How do I get a word in TextEdit that isn't in the same place every tim

skipdidthis · March 28, 2006, 11:04pm

I have a working applescript that finds a paragraph of copy based on the first word of that paragraph.
This works fine.

tell application "TextEdit"
	activate
	tell document 1
		set textToCopy to (get every paragraph whose first word is "something")
	end tell
end tell

But I have one line of text I need to get that always begins with PQ- (as in PQ-FLW or PQ-MINT) and its position changes from document to document, as does its number of characters, so I can’t get it by its location.
This script seems logical and compiles, but it doesn’t return anything.

tell application "TextEdit"
	activate
	tell document 1
		set textToCopy to get every word whose characters 1 thru 3 is "PQ-"
	end tell
end tell

I’ve tried it using “every word” and “every paragraph”. Can someone shed some light on this for me?

Bruce_Phillips · March 28, 2006, 11:27pm

Try something like this:

tell application "TextEdit"
	activate
	tell document 1
		set textToCopy to paragraphs whose (first word is "PQ") and (third character is "-")
	end tell
end tell

kel · March 28, 2006, 11:45pm

Aren’t hyphenated words one word? If Bruce’s doesn’t work, then there are several other ways. You can use the ‘contained by’ property.

tell application “TextEdit”
tell front document
set the_paragraph to first paragraph where first word begins with “PQ”
end tell
end tell

Adam_Bell · March 28, 2006, 11:55pm

How is a line distinguished from a paragraph - do only paragraphs have returns as their last character and the lines are just wrapped by TextEdit? You use the word “line”, but I don’t know what a “line” is in your text.

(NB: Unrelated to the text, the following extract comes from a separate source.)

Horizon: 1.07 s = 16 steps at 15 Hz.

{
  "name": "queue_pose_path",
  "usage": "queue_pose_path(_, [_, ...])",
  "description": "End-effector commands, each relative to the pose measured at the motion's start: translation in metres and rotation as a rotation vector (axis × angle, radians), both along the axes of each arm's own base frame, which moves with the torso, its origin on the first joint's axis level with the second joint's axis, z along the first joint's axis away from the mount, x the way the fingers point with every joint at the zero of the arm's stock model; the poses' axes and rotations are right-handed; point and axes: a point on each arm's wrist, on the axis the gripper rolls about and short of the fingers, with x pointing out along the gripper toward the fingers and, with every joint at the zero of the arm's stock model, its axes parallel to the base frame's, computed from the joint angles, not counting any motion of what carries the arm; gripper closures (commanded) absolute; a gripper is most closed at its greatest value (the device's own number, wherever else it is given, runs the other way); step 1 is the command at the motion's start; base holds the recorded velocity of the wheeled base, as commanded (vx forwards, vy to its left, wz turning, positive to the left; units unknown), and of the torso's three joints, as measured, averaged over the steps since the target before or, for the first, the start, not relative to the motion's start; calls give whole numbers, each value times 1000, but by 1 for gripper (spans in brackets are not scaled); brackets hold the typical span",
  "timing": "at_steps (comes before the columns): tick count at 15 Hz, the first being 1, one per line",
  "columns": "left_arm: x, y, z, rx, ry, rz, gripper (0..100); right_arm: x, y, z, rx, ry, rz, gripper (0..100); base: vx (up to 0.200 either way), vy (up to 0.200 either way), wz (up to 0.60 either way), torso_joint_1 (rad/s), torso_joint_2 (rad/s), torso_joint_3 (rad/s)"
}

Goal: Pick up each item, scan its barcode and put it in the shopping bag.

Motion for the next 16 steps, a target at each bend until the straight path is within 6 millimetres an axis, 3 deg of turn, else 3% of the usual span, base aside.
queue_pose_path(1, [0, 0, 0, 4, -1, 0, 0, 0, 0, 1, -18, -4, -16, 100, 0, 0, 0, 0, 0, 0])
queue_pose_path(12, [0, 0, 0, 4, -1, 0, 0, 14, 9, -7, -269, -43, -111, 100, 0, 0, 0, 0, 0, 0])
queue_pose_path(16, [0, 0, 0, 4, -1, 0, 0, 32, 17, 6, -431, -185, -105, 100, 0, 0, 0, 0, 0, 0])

Adam_Bell · March 29, 2006, 12:00am

If you just want to isolate any paragraph containing “PQ-” anywhere and there will be only one, then offset works:

set Text1 to "This is several lines of text
with a PQ-Something embedded in it.
PQ-other is another example
The text goes on."

set Text2 to "This text doesn't contain the
magic characters."

set char to "PQ-" as string

offset of char in Text1 --> 38

offset of char in Text2 --> 0

kai · March 29, 2006, 12:44am

You could try:

tell application "TextEdit" to tell document 1 to set textToCopy to paragraphs where it starts with "PQ-"

Adam_Bell · March 29, 2006, 1:11am

The challenge, though, is that if a paragraph (a group of sentences wrapped on the screen but containing only one return character - i.e. a big string) is part of a group of paragraphs and contains the characters PQ-ArbitraryText, what’s the easiest way to identify that paragraph. As I interpreted his quandary, the paragraph doesn’t necessarily start with those letters. The first part of his post is a red herring - it works. It seemed to me that the second is the question I’ve posed. TIDs could find out, but there must be a simpler way. If it truly is just a string, then contains works. I’ll await clarification.

kel · March 29, 2006, 1:38am

Yes, you may be right Adam.

You could get the paragraph that contains a word beginning with PQ- with somehting like this:

set t to “hello
The rain in Spain falls mainly in the plain.
The quick brown fox PQ-Mint jumped over the lazy dog.
bye”

set o to offset of “PQ-” in t
set sub_t to text 1 thru o of t
set c to (count paragraphs of sub_t)
set the_paragraph to paragraph c of t

Of course to get the text in TextEdit

tell app “TextEdit” to set t to text of front document.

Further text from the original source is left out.